The ex-Wasps netminder is one of the organisers of this weekend’s events featuring legends of the two former giants of British ice hockey.
Sadly, former is the word. The Warriors are now playing in British ice hockey’s third tier. The English National League One North is as unglamorous as its title is long.
They have at least outlived the Wasps, swallowed up by Sir John Hall’s ill-fated sporting empire in 1996. Their forefathers, Newcastle Vipers folded last year, 18 months after Newcastle Arena took up its ice for the last time. Durham ice rink shut shortly after the Wasps left and Sunderland’s has gone too, taking the Chiefs with them.
“We’ve lost a generation of fans because the rink’s been closed so many years,” Killen reflected. “Maybe Durham County Council will see the size of the crowd and think about it again, but there’s no one I know of with plans to build an ice rink in Durham at the moment.
“It’s got to come from the council, the university or private business.

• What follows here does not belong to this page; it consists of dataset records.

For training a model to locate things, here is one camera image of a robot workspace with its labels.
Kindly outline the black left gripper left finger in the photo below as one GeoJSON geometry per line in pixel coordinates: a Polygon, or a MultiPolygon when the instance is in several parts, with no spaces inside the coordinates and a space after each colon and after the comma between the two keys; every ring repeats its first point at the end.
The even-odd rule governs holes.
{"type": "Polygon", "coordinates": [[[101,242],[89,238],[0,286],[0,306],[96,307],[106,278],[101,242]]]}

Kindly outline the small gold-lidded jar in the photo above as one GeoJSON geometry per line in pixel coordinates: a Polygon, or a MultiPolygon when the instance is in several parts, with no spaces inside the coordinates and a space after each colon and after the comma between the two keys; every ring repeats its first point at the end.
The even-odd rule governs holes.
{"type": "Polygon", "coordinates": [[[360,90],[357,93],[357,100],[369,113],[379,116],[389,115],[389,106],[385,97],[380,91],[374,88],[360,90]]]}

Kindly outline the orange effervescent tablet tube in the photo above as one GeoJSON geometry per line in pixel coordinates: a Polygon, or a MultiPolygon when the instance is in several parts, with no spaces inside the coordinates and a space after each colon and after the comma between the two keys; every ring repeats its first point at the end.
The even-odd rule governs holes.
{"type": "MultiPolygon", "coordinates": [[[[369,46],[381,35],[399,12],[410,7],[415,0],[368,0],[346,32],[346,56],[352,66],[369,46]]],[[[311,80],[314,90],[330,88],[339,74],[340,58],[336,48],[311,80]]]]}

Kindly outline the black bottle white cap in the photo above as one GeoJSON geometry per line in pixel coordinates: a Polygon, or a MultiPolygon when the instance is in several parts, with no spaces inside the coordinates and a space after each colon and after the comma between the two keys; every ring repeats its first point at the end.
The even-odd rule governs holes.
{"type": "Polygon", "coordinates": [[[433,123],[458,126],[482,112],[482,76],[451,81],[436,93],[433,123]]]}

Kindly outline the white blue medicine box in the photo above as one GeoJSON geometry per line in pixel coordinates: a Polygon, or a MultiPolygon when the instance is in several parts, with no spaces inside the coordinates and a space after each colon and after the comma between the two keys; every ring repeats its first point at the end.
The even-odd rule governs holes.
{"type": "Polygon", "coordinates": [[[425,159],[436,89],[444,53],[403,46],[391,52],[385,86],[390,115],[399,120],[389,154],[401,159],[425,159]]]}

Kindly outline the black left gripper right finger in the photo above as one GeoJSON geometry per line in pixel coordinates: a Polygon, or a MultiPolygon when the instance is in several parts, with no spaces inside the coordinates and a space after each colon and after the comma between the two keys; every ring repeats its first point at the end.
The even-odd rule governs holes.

The council aren’t going to lump five or £10m in to build an ice rink with the way things are economically. Durham University are very wealthy and very sports-orientated, so perhaps they’re the best hope right now.
“Either that or a die-hard Durham Wasps fan will need to have six numbers come up on the Lottery.
“It would be nice to have an ice rink again, for the community as much as anything else. It was a big, big thing in the community when we were kids. I don’t think I’ve ever met anyone in Durham who hasn’t skated there.
“I think it’s affected Whitley and Billingham too. They’ve both had good seasons but they’re effectively in Division Three.
“To put a team in the Elite League costs a lot of money and it has far too many imports. People want to watch a guy from Gilesgate, not one from Canada.”
Sunday’s game is the finale of a weekend which starts with a meet-the-players session at Durham’s Radisson Hotel on Friday, and a golf day on Saturday.